Background: Chest radiography is often the most utilized and primary investigation for patients with COVID-19 pneumonia, however, only limited studies are available evaluating its essence. Therefore, we retrospectively analyzed various chest radiographic patterns in patients with COVID-19 and correlated the radiographic severity index with clinical severity and laboratory parameters.

Methods: In this retrospective study, radiographs of 512 COVID-19 patients diagnosed with pneumonia were assessed, out of which 289 patients satisfying inclusion and exclusion criteria were recruited for the study. The spectrum of radiographic findings was compared with the contemporary clinical and laboratory records.
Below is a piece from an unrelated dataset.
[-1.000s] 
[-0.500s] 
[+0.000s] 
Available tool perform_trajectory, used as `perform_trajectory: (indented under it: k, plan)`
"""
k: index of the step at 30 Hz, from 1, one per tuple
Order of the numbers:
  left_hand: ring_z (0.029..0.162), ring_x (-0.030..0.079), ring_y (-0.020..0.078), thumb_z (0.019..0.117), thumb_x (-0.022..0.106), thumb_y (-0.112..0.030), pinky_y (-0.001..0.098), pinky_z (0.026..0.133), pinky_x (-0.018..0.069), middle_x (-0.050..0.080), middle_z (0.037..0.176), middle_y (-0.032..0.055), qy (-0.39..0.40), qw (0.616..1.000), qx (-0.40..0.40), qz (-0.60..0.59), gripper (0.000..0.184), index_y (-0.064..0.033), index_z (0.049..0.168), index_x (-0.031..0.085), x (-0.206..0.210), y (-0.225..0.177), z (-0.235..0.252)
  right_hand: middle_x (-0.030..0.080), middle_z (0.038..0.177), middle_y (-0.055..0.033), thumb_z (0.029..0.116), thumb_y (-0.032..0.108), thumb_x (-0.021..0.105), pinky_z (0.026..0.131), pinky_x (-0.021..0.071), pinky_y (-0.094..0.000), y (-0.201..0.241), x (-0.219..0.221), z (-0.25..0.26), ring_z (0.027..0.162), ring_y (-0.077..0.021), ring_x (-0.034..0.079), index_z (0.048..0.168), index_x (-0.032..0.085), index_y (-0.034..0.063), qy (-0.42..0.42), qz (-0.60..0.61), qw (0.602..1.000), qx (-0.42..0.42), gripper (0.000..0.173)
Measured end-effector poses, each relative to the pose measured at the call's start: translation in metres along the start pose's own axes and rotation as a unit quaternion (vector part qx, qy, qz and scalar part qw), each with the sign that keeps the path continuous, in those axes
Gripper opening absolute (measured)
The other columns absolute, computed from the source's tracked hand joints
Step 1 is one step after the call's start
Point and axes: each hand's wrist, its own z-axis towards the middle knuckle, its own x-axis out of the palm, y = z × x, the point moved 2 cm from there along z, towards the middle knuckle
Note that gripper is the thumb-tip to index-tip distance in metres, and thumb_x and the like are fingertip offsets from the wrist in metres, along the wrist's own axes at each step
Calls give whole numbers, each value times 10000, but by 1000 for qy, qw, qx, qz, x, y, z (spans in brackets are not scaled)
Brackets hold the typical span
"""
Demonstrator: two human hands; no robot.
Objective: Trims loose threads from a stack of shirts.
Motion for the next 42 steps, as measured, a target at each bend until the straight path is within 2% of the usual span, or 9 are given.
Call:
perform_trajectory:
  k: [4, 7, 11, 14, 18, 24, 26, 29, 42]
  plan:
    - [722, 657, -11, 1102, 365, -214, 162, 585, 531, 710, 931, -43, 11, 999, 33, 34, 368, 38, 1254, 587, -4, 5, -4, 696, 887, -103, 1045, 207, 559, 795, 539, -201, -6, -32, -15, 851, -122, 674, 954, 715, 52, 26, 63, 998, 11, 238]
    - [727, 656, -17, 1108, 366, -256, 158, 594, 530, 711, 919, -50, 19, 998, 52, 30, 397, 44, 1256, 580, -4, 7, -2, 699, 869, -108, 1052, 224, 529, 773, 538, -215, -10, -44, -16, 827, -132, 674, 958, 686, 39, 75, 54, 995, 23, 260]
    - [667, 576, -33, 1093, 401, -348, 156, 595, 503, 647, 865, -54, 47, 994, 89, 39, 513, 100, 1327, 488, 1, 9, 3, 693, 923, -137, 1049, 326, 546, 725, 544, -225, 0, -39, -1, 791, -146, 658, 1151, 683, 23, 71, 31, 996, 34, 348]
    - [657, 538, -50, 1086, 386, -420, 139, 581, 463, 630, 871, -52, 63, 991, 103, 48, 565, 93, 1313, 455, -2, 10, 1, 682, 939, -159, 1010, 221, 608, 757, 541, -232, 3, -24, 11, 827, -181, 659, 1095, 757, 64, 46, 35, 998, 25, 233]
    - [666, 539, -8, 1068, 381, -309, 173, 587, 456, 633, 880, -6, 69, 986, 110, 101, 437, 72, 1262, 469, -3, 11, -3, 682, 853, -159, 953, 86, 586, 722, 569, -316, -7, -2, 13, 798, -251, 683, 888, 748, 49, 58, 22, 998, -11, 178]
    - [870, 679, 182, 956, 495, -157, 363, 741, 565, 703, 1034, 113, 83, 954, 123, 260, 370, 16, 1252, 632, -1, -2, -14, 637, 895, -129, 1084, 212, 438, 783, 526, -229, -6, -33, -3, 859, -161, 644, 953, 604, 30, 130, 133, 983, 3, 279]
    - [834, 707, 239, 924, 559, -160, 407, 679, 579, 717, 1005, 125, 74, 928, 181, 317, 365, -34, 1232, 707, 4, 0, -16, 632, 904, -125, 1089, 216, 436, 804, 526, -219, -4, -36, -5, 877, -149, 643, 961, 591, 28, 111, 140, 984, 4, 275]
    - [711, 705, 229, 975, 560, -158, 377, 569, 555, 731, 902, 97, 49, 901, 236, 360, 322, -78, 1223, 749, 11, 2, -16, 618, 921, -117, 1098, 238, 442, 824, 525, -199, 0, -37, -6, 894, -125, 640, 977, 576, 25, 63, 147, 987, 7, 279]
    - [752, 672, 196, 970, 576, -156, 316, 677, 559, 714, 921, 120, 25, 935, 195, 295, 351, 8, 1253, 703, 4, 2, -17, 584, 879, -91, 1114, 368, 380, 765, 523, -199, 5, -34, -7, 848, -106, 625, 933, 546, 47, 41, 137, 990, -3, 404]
Results: Ground glass opacities (GGOs; 250/289, 86.5%) and consolidations (166/289, 57.4%) were the most common findings seen in radiographs, with the most common distributions being “basal and peripheral” (92/289, 31.9%), followed by “non-specific pattern” (73/289, 25.3%), “basal” (60/289, 20.8%), and “peripheral” (48/289, 16.6%) patterns. A statistically significant association was seen between the clinical and radiographic severity scores and in-hospital mortality and radiographic severity scores. Also, a statistically significant association was seen between the radiographic severity score and various laboratory parameters (i.e., white blood cell (WBC) count, lactate dehydrogenase (LDH), C-reactive protein (CRP), and erythrocyte sedimentation rate (ESR)).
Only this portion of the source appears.